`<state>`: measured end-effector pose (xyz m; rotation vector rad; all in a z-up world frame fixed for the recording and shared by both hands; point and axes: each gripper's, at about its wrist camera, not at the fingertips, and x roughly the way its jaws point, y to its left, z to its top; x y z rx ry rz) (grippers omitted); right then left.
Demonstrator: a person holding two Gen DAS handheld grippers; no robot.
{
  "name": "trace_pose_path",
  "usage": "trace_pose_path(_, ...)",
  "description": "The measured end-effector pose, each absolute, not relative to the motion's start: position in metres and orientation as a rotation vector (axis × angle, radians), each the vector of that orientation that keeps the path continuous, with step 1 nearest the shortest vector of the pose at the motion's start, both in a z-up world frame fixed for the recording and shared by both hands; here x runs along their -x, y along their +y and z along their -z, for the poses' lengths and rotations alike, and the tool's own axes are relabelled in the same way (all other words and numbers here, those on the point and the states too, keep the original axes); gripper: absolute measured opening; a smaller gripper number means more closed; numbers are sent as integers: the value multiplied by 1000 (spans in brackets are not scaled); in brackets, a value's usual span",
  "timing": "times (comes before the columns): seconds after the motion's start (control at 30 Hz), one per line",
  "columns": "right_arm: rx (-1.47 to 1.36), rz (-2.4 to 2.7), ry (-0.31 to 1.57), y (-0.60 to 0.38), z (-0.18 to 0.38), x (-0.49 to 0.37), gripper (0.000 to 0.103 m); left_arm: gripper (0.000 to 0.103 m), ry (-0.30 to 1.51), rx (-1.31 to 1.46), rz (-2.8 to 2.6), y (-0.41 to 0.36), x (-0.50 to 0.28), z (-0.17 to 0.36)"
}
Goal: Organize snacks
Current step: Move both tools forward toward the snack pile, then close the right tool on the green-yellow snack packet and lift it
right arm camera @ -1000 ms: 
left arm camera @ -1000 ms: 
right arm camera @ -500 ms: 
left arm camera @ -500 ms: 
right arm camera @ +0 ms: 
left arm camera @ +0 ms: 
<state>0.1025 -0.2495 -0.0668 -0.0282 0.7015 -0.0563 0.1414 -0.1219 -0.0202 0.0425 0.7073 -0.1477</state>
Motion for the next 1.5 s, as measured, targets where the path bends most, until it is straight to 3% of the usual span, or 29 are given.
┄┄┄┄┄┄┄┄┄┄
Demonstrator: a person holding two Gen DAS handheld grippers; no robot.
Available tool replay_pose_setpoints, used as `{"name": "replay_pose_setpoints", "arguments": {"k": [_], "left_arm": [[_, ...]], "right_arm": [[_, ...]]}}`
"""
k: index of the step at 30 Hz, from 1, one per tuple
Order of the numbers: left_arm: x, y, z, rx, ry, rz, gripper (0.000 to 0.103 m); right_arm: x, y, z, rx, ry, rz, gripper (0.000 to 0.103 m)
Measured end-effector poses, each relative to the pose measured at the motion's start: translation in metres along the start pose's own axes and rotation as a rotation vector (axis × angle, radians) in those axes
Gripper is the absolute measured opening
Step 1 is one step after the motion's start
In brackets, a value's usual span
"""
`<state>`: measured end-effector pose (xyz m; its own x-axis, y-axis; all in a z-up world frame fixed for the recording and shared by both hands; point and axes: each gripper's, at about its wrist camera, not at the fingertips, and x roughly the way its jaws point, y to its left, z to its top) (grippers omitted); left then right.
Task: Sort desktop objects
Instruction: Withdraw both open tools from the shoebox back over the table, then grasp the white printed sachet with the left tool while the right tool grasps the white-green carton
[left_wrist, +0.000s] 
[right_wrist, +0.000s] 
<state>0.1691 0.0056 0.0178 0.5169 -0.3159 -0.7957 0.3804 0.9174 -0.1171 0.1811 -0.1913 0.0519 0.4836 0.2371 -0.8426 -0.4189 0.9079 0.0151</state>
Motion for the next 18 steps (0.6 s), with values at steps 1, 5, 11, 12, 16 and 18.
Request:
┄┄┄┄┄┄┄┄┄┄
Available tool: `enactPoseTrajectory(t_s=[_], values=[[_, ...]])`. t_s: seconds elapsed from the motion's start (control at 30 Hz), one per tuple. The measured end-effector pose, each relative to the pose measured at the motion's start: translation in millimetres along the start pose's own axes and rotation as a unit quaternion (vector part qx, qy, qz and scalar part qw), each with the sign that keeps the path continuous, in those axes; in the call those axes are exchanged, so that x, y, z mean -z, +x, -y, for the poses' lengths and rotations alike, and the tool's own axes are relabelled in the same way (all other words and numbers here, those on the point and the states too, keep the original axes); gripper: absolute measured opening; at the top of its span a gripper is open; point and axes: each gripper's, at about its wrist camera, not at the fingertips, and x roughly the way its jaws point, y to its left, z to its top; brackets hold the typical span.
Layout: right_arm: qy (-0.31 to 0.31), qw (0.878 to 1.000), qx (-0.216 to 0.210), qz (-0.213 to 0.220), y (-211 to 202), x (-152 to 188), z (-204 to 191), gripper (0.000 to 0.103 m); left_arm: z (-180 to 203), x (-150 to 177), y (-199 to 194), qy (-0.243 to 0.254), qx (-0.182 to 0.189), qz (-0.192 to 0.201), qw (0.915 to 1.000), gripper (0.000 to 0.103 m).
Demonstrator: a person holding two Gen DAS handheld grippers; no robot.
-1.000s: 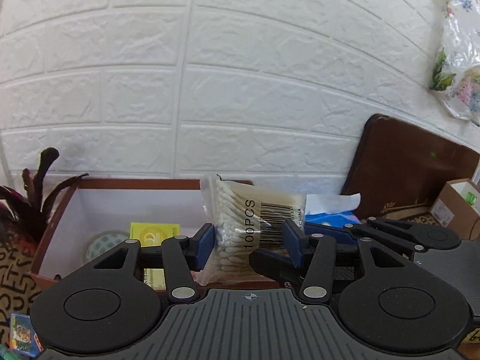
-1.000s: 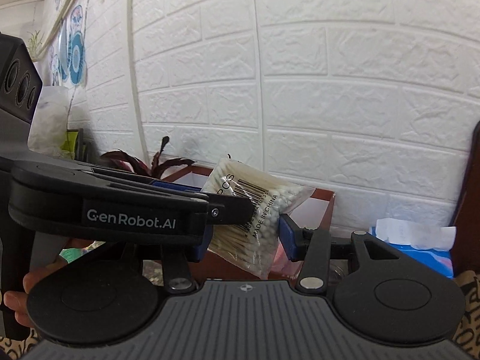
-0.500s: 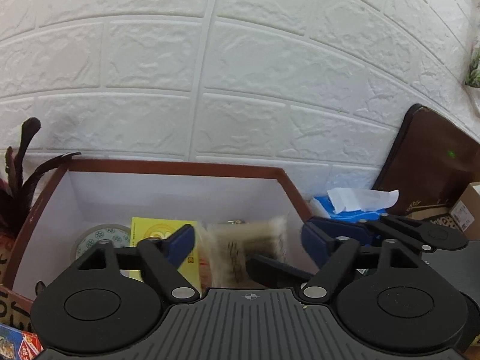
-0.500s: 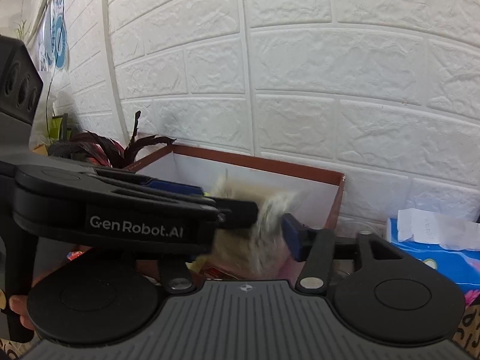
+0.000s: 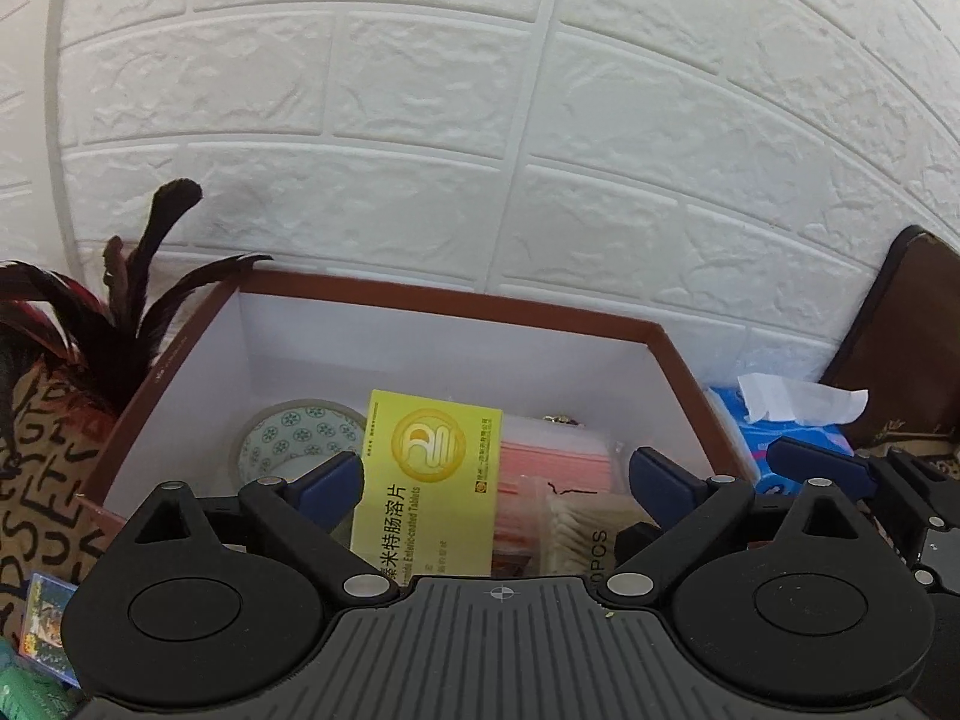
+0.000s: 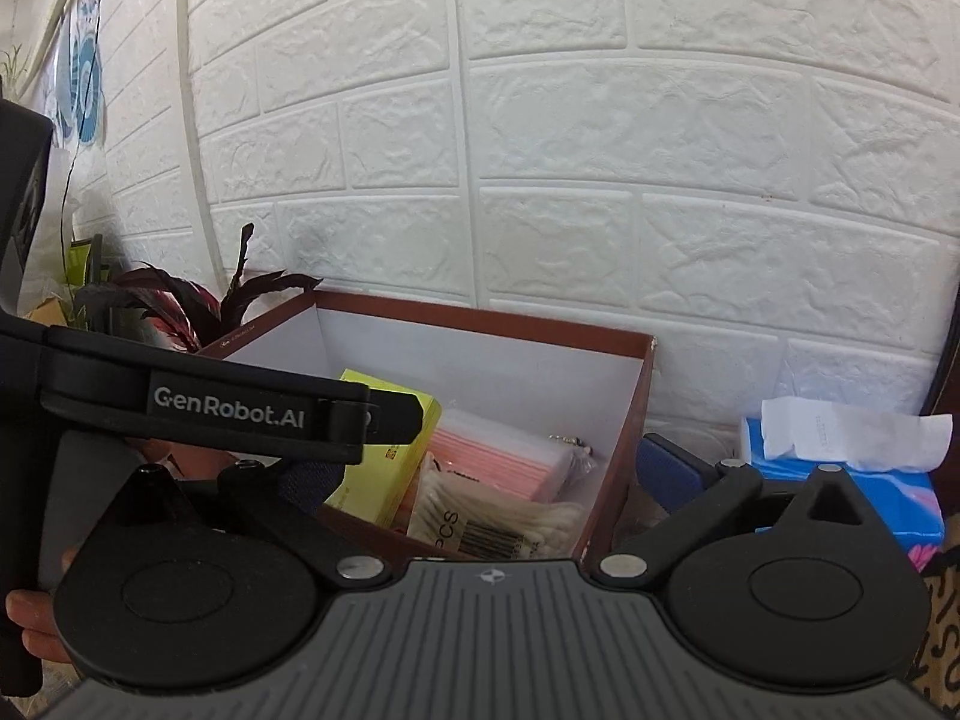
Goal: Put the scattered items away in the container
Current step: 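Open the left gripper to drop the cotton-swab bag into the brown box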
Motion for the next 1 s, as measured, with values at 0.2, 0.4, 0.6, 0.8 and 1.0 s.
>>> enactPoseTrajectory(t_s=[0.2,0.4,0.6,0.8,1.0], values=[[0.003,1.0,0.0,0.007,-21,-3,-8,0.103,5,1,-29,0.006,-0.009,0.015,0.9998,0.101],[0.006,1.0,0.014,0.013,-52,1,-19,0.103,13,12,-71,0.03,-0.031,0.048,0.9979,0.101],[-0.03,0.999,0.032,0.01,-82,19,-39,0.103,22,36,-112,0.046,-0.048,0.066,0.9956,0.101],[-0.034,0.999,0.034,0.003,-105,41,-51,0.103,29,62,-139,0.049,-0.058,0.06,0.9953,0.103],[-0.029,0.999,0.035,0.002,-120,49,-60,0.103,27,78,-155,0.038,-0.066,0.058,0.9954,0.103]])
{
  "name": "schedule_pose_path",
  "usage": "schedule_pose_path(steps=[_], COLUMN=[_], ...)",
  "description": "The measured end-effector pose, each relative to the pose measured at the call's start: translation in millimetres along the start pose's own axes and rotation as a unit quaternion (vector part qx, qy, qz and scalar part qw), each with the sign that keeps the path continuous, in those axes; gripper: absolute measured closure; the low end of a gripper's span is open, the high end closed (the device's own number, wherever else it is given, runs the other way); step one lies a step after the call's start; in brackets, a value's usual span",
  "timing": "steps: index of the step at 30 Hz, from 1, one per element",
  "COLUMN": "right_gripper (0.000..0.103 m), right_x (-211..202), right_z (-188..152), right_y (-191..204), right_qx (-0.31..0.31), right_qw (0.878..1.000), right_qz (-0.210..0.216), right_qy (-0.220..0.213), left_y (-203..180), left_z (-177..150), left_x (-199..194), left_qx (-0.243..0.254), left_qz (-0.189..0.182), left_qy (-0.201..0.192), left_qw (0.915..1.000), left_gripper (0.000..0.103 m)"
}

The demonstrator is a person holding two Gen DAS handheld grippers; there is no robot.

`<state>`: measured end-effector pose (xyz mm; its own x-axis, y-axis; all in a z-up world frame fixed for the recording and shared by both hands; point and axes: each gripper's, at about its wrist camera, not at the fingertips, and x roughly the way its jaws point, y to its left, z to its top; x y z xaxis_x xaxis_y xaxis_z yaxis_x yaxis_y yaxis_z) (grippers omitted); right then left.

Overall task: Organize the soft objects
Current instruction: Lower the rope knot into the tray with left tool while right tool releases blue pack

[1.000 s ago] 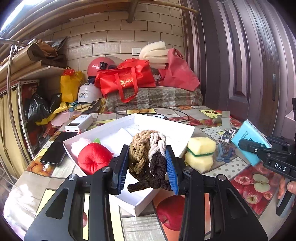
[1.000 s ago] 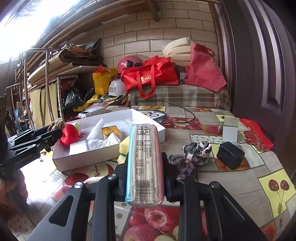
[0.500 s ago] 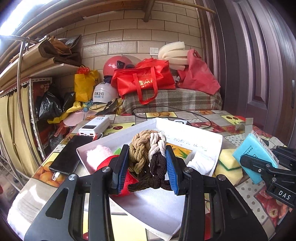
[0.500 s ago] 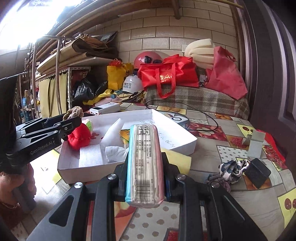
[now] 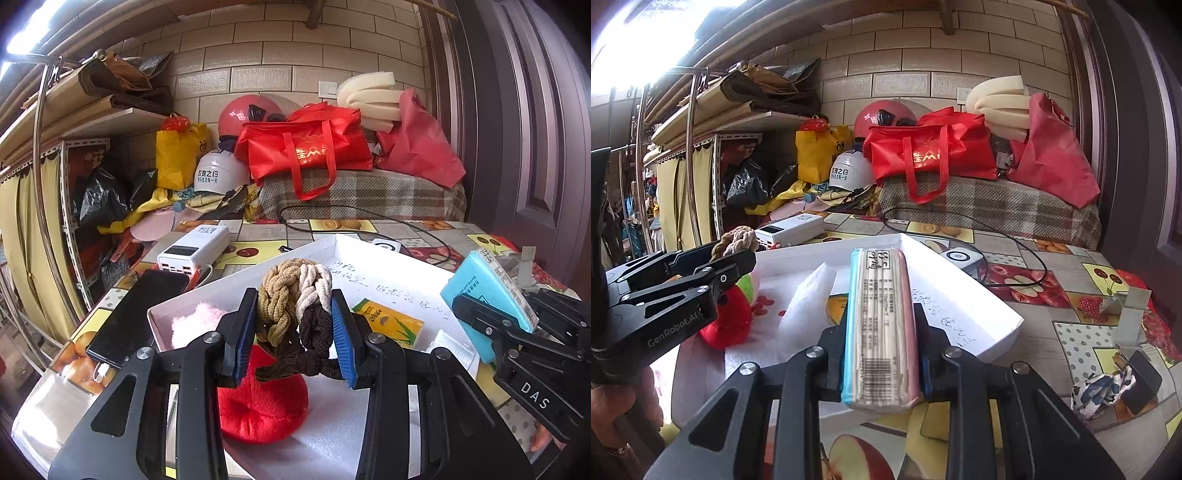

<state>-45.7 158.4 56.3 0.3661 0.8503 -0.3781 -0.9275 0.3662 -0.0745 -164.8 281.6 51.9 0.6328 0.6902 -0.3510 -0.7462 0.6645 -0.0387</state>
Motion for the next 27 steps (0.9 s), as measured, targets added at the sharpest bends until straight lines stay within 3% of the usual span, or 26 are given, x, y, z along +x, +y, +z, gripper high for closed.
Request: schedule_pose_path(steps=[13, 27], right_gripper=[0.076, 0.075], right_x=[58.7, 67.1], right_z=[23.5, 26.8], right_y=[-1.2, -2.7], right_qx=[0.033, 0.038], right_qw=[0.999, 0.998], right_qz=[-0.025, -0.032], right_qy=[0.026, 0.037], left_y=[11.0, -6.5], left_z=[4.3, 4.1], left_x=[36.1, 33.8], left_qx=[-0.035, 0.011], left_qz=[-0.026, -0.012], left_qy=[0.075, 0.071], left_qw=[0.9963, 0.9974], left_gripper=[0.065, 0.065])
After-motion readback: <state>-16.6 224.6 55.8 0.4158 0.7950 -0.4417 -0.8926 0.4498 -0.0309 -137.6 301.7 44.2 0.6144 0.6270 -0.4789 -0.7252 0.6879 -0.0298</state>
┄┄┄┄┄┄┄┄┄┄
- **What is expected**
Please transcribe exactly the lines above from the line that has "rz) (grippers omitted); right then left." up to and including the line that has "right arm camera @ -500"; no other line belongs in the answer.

- **Answer for the task**
`<state>`: measured end-effector pose (xyz m; rotation vector rad; all in a z-up world frame fixed for the recording and shared by both hands; point and axes: each gripper's, at about its wrist camera, not at the fingertips, and x roughly the way its jaws point, y to its left, z to its top; x y z rx ry rz) (grippers omitted); right then left.
Demonstrator: a person holding two Gen DAS handheld grippers; no robot.
{
  "name": "trace_pose_path",
  "usage": "trace_pose_path(_, ...)",
  "description": "The measured end-effector pose, each absolute, not relative to the motion's start: position in metres and orientation as a rotation vector (axis × angle, radians), each the vector of that orientation that keeps the path continuous, with step 1 nearest the shortest vector of the pose at the motion's start, both in a z-up world frame fixed for the recording and shared by both hands; here x runs along their -x, y along their +y and z along their -z, for the poses' lengths and rotations alike, and the tool's own axes are relabelled in the same way (all other words and numbers here, those on the point and the states too, keep the original axes); gripper: absolute measured opening; a smaller gripper number means more closed; numbers are sent as integers: the value multiplied by 1000 (spans in brackets are not scaled); in brackets, a value's usual span",
  "timing": "times (comes before the columns): seconds after the motion's start (control at 30 Hz), one per line",
  "columns": "right_arm: rx (-1.47 to 1.36), rz (-2.4 to 2.7), ry (-0.31 to 1.57), y (-0.60 to 0.38), z (-0.18 to 0.38), x (-0.49 to 0.37), gripper (0.000 to 0.103 m); left_arm: gripper (0.000 to 0.103 m), ry (-0.30 to 1.51), rx (-1.31 to 1.46), rz (-2.8 to 2.6), y (-0.41 to 0.36), x (-0.50 to 0.28), z (-0.17 to 0.36)"
}
Goal: Organize snacks
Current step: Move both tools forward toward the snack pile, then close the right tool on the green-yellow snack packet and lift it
right arm camera @ -1000 ms: 
left arm camera @ -1000 ms: 
right arm camera @ -500 ms: 

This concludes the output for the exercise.